We sent our crank to CTP Cryogenics for cryo-treating.  Cryo treating involves slowly cooling the cases to the temperature of liquid nitrogen, then gradually warming them to ambient temperatures over the course of many hours. Cryo treating is an extension of the heat-treating process which stress relives the parts and coverts the crystalline metal structure of the ferrous metal of the crank from a Face Centered Cubic Crystal structure called Austenite to the harder and stronger Body-Centered Cubic structure Martensite.  Cryo treating does this just as heat treating does but it further improves the conversion of Austenite to Martensite.  This gives the metal a more homogeneous structure across its surface to the core and greatly improves, hardness, wear resistance, fatigue strength, and tensile strength.

WPC is a Japanese metal superfinishing process.  WPC is very secretive about their exact process but we have been able to glean a few important details from indirect observation and our own personal experience with it. Contrary to popular belief, WPC is not a coating; it is closely related to shotpeening except WPC is done in a very different manner. Like shotpeening, WPC involves impacting a part with spherical projectiles to produce surface compressive stress, plastic deformation, and grain refinement. Again, much like shotpeening, this action greatly improves fatigue strength and stress corrosion fracture resistance. However, WPC differs from shotpeening in that the peening media is several orders of magnitude smaller, much harder and the impact velocities are much higher.  WPC now offers CTP’s cryo services in the same location so getting both of these treatments in the same place is a great time saver!  Parts should be cryo-treated first, then WPC treated for best results.

There are currently no performance bearings being made for the MR20DD so we had the OEM bearings WPC treated.  WPC treating can typically increase a bearings load capacity by as much as 20%.

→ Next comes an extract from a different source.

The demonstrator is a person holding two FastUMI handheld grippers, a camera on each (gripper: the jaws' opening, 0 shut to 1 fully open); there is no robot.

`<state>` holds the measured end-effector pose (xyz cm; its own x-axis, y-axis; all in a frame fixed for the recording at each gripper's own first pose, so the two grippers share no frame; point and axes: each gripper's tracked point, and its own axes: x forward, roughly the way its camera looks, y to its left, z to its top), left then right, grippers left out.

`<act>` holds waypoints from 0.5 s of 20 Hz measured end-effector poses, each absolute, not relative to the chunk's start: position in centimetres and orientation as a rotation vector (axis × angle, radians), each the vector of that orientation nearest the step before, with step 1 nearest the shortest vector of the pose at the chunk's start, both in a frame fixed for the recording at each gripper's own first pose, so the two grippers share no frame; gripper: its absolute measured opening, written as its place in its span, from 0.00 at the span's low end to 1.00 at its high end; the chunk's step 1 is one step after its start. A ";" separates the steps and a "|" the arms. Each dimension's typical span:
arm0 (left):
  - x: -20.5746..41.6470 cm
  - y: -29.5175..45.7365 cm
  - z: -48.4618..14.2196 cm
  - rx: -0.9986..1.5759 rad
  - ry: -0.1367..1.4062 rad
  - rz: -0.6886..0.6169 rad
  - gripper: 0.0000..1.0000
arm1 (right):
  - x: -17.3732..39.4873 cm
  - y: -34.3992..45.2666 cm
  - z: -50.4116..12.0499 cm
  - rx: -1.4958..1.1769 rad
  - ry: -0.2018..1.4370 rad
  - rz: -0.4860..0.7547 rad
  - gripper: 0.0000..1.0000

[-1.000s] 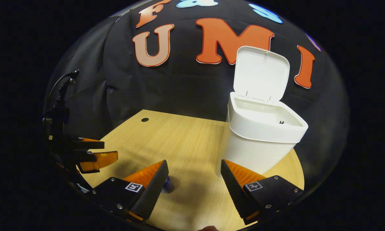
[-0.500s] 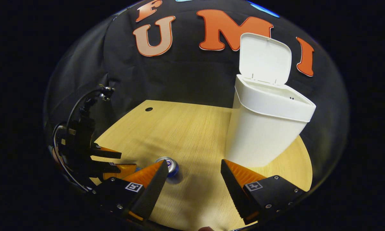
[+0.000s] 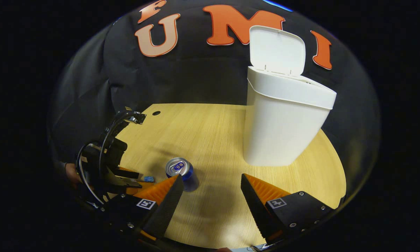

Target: Press the lid of the desktop garbage bin to open it, pick up the crumpled paper on the desktop and throw it into the bin, then pick up the pop can on the desktop and drop it into the bin, and finally close the garbage bin lid.

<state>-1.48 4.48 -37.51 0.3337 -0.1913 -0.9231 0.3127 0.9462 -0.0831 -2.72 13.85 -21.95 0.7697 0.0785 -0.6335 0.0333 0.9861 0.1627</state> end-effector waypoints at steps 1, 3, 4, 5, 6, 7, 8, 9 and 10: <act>-0.9 4.5 -37.4 0.135 1.195 -0.332 0.90 | -3.0 14.0 -22.3 0.186 0.705 0.025 0.99; 0.8 4.2 -35.8 0.161 1.189 -0.339 0.80 | -3.2 14.1 -22.6 0.216 0.716 0.018 0.99; 1.5 4.0 -35.4 0.170 1.194 -0.348 0.77 | -3.4 14.0 -22.7 0.218 0.719 0.013 0.99; 2.4 3.8 -34.6 0.169 1.192 -0.350 0.61 | -3.4 13.9 -22.8 0.215 0.723 0.009 0.99; 3.2 3.7 -33.9 0.169 1.201 -0.340 0.45 | -3.3 13.7 -22.8 0.212 0.725 0.006 0.99; 4.2 3.5 -33.1 0.167 1.203 -0.341 0.29 | -3.2 13.7 -22.8 0.212 0.725 0.006 0.99; 5.1 3.4 -32.3 0.167 1.205 -0.349 0.29 | -3.1 13.7 -22.7 0.213 0.723 0.007 0.99; 6.5 3.3 -31.4 0.148 1.201 -0.336 0.29 | -2.9 13.7 -22.7 0.213 0.721 0.011 0.99; 7.4 3.0 -30.4 0.124 1.218 -0.337 0.17 | -2.8 13.9 -22.6 0.212 0.721 0.017 0.99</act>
<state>7.44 3.03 -30.41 0.3030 -0.1870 -0.9345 0.3192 0.9438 -0.0854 -2.78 13.90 -22.64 0.7520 0.0881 -0.6532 0.0577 0.9784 0.1984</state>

The valve seats are very thin so we did not aggressively pocket port in this area but we did remove the odd restrictor ring bump found on the stock valve seat that we talked about in the project’s last segment. We feel that this will give quite a bump in intake port flow at low lift levels.  We also did a smooth Newen radius valve job. Since our power goals are not too aggressive, we felt there was no need to go to town in this area.